Like I said in an earlier post today, one of the jobs of artists--including fashion designers--is to hold up a mirror to society. Sometimes what is created in that mirror is beautiful, sometimes what is created is ugly. And make no mistake, this is an ugly time in our world history for many, many reasons.

So for his line KTZ, designer Marjan Pejoski looked to the novel LORD OF THE FLIES for inspiration for his Spring Summer 2018 collection shown at London Fashion Week Men's. William Golding's 1954 story about a group of young, educated British schoolboys stranded on an uninhabited island and their swift descent into a savage state serves as a metaphor for the state of our world today.
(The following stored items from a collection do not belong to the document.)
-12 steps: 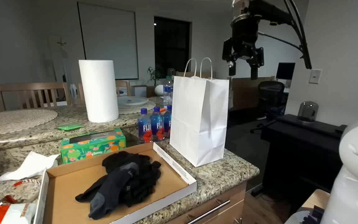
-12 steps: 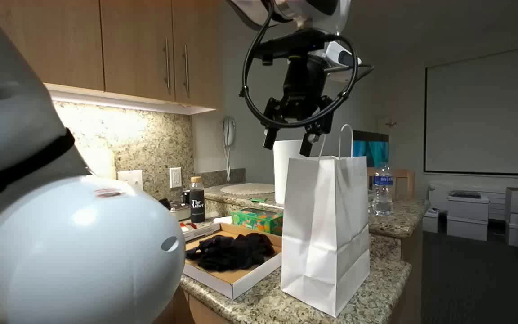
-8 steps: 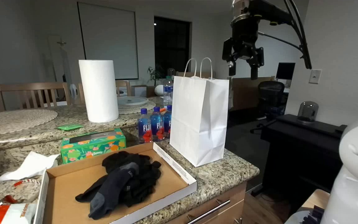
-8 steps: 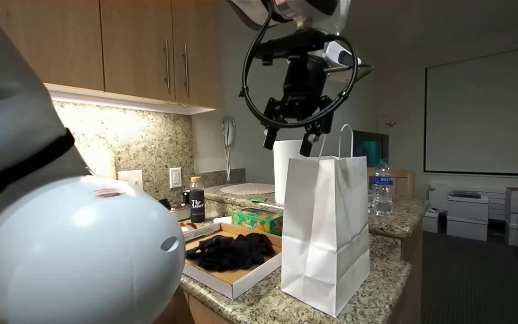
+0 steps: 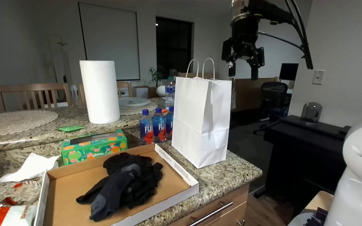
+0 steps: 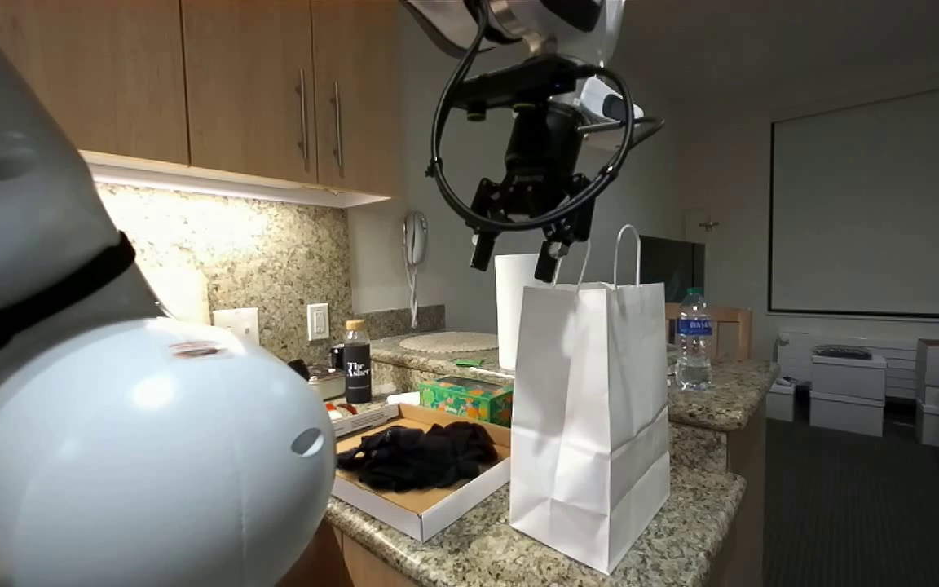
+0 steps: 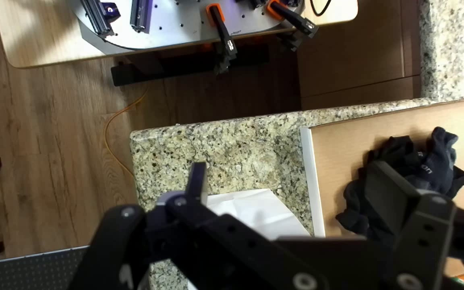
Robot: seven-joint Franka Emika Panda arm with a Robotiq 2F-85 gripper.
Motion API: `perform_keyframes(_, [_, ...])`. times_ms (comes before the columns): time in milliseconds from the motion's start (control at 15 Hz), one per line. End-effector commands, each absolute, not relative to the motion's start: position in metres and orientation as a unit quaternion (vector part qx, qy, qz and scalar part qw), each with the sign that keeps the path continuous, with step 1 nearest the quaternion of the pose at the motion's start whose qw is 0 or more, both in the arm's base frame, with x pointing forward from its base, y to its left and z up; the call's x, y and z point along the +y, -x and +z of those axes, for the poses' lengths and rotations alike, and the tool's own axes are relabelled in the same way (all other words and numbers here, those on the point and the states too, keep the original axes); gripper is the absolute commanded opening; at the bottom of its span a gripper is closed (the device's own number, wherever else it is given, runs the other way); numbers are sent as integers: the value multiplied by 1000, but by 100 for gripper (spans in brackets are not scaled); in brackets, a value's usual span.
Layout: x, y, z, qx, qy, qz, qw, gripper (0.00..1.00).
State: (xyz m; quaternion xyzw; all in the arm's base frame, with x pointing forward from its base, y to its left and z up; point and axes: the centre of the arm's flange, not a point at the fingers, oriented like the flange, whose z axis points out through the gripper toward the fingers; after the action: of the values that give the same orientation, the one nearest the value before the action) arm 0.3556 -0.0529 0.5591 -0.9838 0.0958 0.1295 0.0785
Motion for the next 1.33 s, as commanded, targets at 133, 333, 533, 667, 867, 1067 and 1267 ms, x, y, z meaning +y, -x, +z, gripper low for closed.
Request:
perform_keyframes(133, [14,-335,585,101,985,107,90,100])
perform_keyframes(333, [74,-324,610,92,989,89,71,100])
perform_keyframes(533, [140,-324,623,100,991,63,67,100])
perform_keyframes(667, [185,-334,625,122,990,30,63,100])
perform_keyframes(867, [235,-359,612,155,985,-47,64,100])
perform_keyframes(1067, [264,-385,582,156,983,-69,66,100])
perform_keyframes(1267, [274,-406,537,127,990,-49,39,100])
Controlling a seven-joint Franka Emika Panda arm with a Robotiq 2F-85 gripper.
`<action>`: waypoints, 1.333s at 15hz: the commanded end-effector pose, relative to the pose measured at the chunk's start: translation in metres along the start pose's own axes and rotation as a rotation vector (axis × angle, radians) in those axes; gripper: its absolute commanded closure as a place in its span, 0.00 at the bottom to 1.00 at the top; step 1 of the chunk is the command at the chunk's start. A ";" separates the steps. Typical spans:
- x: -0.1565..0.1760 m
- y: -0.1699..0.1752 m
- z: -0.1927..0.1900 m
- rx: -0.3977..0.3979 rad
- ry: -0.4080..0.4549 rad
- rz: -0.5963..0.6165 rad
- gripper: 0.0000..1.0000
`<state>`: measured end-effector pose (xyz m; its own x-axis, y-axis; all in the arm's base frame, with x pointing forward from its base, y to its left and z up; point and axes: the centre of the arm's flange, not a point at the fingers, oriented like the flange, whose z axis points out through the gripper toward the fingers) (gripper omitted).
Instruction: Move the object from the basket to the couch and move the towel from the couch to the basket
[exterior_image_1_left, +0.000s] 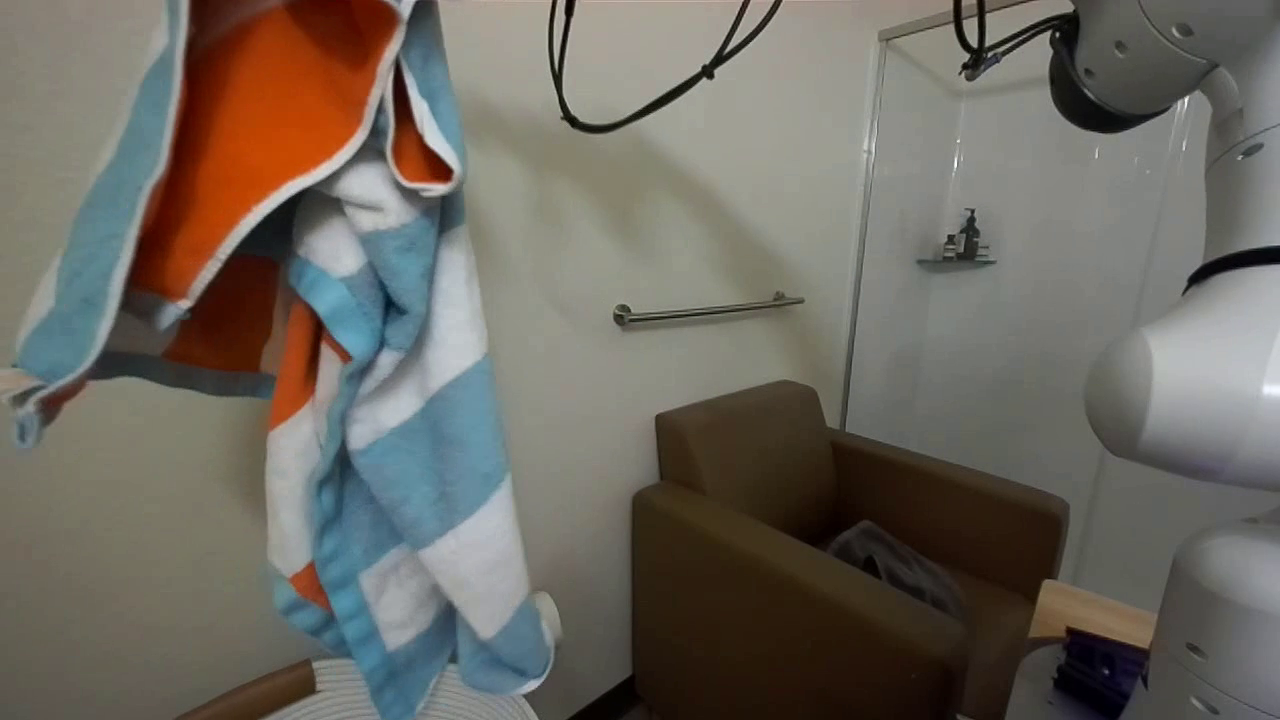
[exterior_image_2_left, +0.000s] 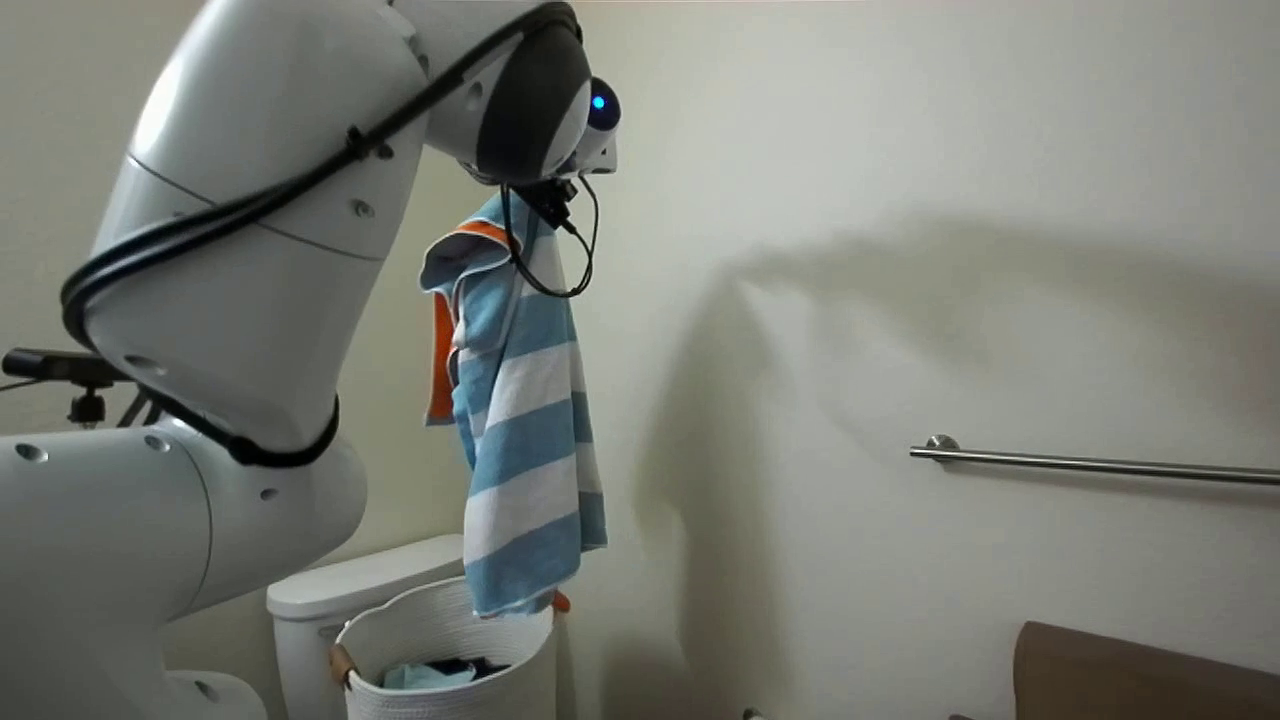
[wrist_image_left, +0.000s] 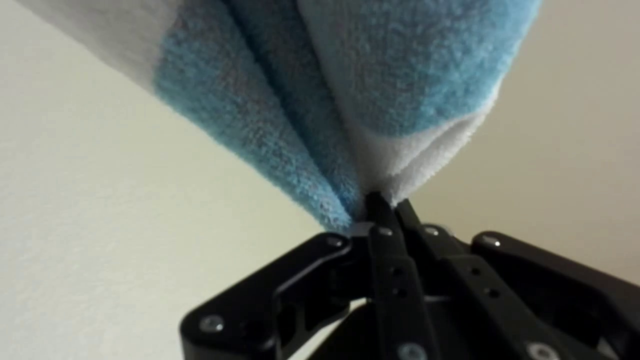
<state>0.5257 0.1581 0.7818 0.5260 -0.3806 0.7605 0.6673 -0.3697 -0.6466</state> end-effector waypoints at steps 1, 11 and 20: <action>-0.015 -0.037 -0.011 0.103 -0.023 -0.031 0.98; -0.039 -0.025 0.058 0.369 -0.104 -0.128 0.98; -0.039 0.025 0.078 0.534 -0.103 0.046 0.98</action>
<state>0.5561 0.2452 0.7394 0.5474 -0.2533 0.7976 0.8277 0.0226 -0.5608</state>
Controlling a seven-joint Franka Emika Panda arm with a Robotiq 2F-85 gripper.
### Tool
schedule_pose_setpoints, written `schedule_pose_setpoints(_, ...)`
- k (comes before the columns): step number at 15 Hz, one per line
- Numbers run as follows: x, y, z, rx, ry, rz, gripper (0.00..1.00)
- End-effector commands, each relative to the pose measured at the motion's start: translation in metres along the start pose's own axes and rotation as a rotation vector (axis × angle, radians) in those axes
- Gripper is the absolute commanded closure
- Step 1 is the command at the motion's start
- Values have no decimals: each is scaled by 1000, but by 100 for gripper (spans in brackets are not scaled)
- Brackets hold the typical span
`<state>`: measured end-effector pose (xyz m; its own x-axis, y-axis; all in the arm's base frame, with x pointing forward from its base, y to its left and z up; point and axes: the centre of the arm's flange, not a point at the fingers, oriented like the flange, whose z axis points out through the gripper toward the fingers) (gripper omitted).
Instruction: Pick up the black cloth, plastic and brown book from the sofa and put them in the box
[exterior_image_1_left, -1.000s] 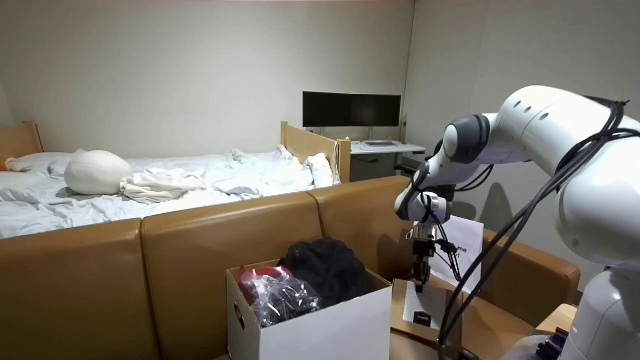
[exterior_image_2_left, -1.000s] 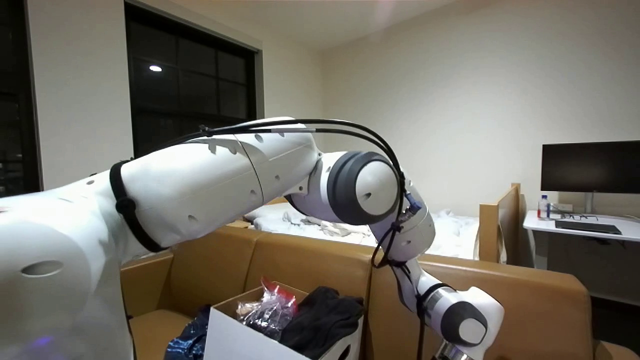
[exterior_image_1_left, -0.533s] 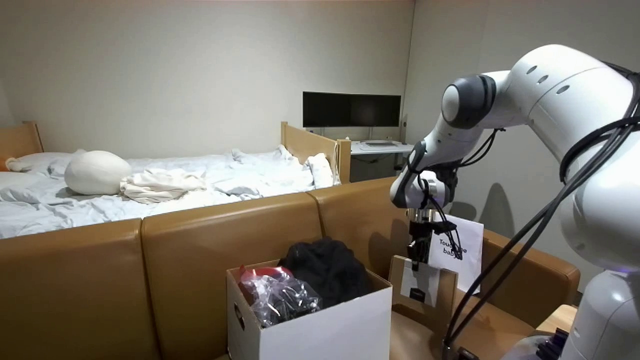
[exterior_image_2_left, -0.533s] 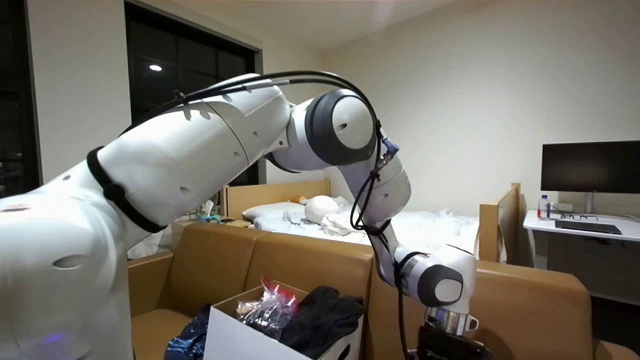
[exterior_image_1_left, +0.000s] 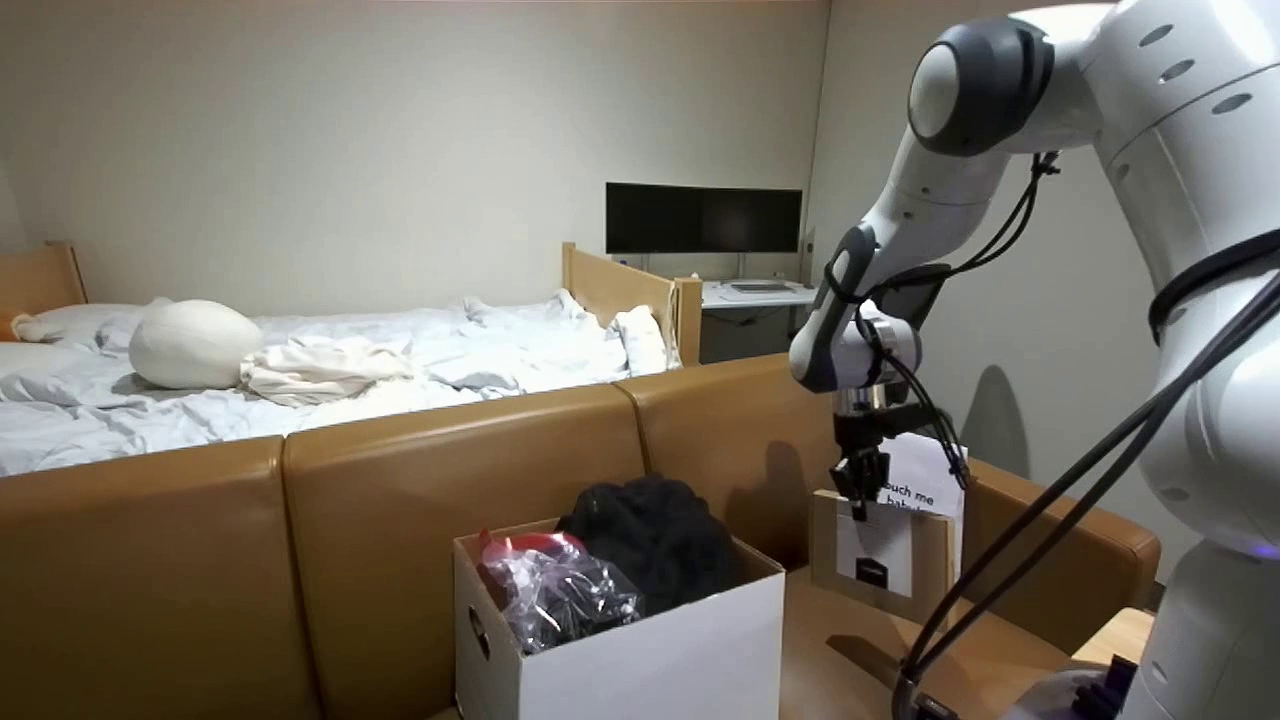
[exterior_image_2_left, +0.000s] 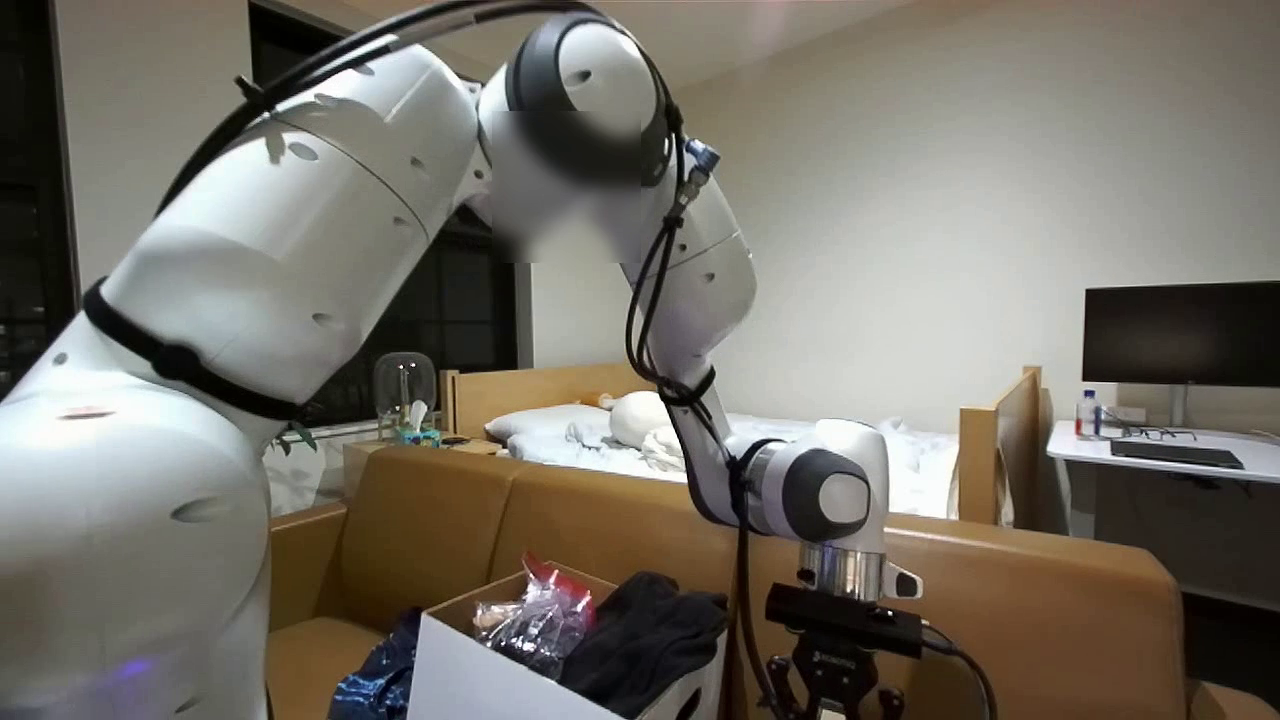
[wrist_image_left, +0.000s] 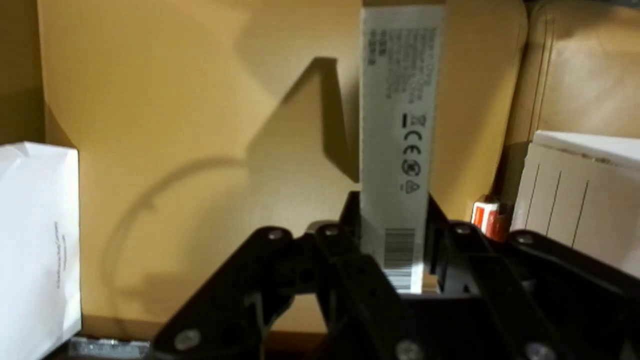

For clothing, it is a strong stance to take: sometimes the art produced by holding up the proverbial mirror is a bit too close for comfort. It is one thing to read a novel like LORD OF THE FLIES or even any of the terrifying speculative fiction of Margaret Atwood, but it is another thing to actually live through it...and we are close to that threshold.

Pejoski's little scout uniforms are slashed and stapled back together, makeshift junior warrior-wear tops are made of tabs from soda cans (detritus that the boys would find on the beach?), and chain mail works its way into trousers. Some kind of narrative is scrawled onto jackets....I can make out the words "extreme noise," "end of," "evil," and "destroy you." Is it a passage from LORD OF THE FLIES?

Pejoski's KTZ brand is known for its enthusiastic use of lettering, slogans, and symbols (previously here, here, and here). In that respect, this particular collection seems toned down...but when lettering, slogans, and symbols do show up, they are small, insidious, and deadly. On black scout uniforms transformed into Fascist regimentals, tiny patches show a mummified person with lips safety pinned shut, barbed wire, the Greek letter omega which is a traditional symbol for the end of something, the title "CLUB OF NOWHERE," and most frightening of all, the slogan, "THE WORLD TO COME," also abbreviated as "T.W.T.C."

For his Fall Winter '15-'16 collection seen here, Pejoski took the film "A Clockwork Orange" as inspiration for a precursor collection of Fascist thug wear, but the source material kept it theatrical. This current collection is not theatrical. And for that very reason, it is hard to feels too real.

Just like Atwood's speculative fiction, Pejoski is saying that, given our current trajectory, and barring any course correction, this is where we are going to end up. It's a bleak outlook but understandable in the contemporary social climate. Like LORD OF THE FLIES, is it the fate of people to turn savage and authoritarian if left unchecked? Is it the default setting of our species? By extension, the next question is naturally, "Are humans basically good or basically bad?" I think we are still trying to work out the answer to that question. But sadly, the thing that we have not figured out as a species is that the answer to that question is one we decide.